▶ [What is required]
From the listing below, pull out every line where the string "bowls" appears.

▶ [Entries supplied]
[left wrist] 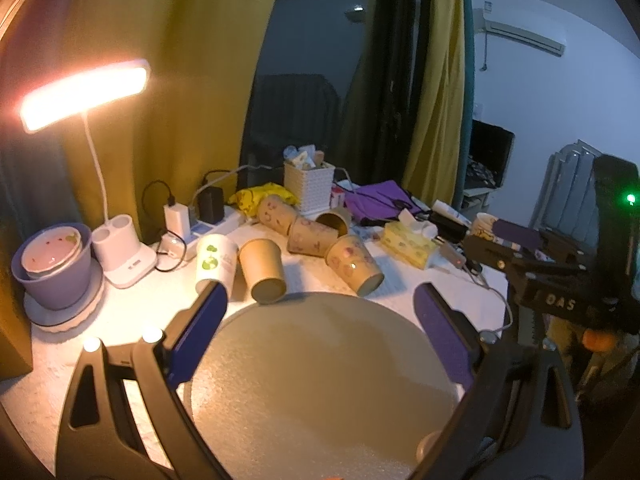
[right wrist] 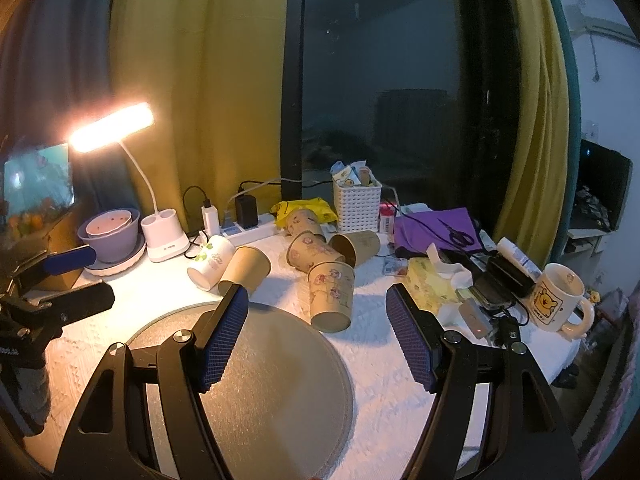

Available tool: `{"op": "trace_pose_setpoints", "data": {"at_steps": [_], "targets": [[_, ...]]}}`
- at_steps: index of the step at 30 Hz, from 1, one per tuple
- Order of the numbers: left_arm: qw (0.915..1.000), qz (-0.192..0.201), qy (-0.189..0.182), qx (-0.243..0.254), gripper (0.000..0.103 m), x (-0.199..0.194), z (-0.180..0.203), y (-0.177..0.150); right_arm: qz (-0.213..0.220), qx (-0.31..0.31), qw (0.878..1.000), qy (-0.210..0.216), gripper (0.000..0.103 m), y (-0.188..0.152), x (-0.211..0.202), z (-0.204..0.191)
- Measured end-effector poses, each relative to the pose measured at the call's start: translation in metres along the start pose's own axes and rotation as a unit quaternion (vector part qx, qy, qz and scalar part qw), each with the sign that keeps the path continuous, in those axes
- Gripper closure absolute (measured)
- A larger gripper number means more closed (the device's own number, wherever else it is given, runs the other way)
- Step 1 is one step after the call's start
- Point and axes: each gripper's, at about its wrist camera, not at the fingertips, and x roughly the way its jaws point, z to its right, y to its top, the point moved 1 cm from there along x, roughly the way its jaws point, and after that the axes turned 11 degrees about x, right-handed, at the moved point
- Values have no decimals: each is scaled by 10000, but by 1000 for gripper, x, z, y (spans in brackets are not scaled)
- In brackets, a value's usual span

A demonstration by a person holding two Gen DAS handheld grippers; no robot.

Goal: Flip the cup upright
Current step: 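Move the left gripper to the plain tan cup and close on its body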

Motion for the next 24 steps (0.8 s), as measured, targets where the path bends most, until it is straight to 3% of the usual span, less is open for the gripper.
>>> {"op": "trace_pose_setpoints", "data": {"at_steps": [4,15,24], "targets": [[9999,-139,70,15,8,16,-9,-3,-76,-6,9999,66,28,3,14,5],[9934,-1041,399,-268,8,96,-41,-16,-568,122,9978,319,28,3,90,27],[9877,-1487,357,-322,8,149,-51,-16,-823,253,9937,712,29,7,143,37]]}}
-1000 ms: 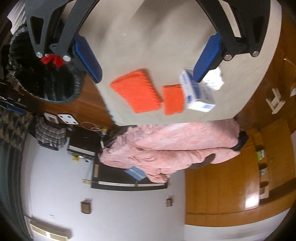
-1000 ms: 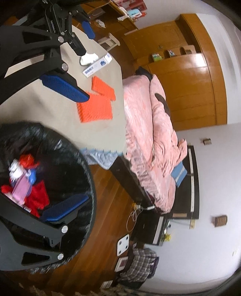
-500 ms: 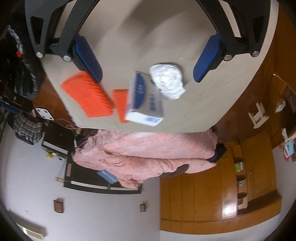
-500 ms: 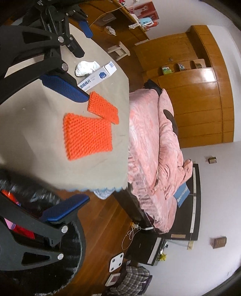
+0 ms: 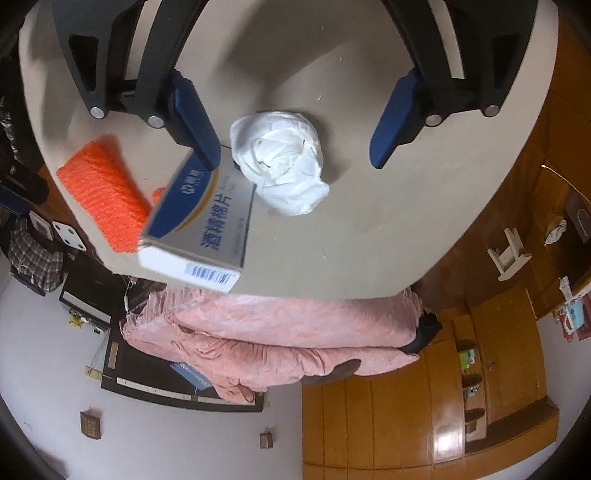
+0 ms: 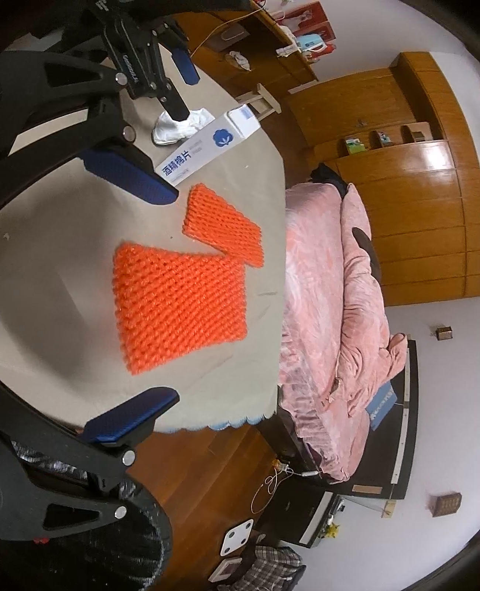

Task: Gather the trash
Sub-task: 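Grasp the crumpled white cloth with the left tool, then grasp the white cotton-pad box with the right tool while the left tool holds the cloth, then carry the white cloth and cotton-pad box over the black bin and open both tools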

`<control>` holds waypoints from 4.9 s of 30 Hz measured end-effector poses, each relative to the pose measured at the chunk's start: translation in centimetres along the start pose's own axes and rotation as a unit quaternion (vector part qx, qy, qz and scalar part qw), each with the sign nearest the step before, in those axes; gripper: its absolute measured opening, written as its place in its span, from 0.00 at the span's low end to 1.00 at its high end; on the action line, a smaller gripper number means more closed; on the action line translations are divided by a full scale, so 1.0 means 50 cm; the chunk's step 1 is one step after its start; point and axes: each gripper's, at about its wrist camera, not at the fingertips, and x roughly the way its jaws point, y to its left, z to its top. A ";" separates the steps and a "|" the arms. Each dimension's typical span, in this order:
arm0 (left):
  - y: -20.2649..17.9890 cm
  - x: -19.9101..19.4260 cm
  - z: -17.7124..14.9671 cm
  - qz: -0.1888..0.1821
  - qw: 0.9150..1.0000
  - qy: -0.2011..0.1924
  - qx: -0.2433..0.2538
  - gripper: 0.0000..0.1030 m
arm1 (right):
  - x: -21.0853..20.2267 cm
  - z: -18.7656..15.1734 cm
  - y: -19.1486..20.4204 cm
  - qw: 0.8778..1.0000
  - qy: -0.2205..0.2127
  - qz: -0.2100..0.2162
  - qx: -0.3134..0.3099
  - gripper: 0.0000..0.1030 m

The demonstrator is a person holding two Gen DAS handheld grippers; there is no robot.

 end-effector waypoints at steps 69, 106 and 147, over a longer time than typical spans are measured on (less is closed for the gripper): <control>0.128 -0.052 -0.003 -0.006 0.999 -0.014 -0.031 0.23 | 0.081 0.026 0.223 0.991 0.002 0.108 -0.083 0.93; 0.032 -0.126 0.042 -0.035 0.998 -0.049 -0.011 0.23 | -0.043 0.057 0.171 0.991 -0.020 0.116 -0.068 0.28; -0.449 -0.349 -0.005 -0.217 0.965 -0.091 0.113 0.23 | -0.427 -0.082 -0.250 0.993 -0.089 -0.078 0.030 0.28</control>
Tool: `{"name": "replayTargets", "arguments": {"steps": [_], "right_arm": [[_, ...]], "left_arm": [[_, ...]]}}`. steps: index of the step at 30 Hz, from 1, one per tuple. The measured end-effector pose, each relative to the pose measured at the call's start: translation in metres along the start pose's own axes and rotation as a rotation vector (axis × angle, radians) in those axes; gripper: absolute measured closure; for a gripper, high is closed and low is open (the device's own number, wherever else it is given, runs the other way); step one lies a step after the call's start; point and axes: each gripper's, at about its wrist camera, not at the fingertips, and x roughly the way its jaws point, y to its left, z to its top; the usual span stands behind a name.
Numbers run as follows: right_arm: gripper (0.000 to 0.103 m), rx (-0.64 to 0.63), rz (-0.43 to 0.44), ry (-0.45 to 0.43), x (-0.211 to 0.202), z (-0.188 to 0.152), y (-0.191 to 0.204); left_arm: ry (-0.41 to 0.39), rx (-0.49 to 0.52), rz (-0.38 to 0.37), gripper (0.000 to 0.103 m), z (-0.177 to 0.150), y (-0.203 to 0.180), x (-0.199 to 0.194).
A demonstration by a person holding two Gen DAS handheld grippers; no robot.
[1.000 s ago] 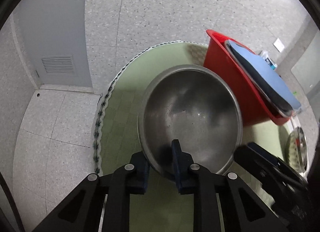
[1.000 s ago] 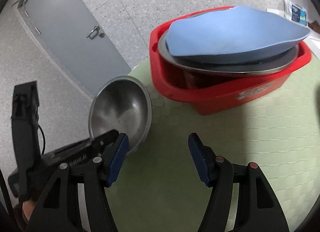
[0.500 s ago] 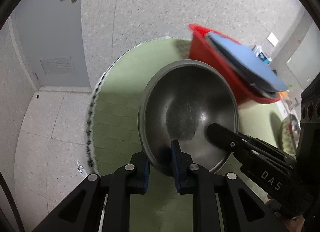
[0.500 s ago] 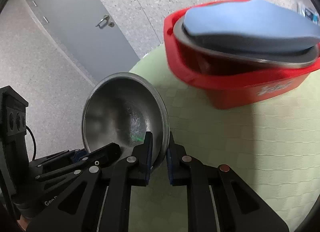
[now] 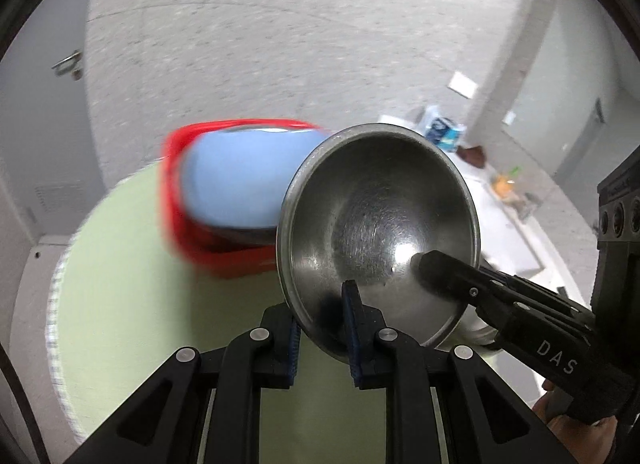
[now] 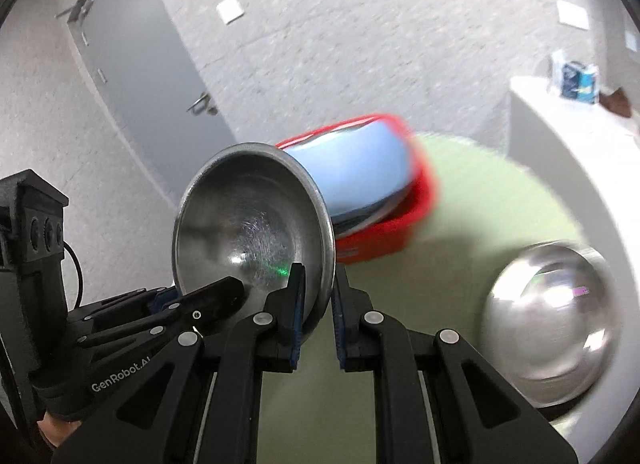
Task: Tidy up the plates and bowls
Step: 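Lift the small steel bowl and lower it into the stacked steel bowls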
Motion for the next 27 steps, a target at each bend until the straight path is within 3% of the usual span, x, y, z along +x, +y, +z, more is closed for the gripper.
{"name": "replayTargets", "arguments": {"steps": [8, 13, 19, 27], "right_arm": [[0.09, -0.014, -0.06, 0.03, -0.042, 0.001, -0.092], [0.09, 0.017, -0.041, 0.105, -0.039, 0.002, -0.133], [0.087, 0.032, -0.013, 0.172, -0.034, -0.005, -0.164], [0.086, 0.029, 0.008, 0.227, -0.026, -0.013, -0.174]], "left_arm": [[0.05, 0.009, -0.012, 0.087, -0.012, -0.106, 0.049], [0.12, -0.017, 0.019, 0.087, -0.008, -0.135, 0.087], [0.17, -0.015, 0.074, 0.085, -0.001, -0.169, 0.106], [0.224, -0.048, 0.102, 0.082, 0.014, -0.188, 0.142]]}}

▶ [Result for this exercise]
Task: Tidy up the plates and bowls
Step: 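Lift the small steel bowl and lower it into the stacked steel bowls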

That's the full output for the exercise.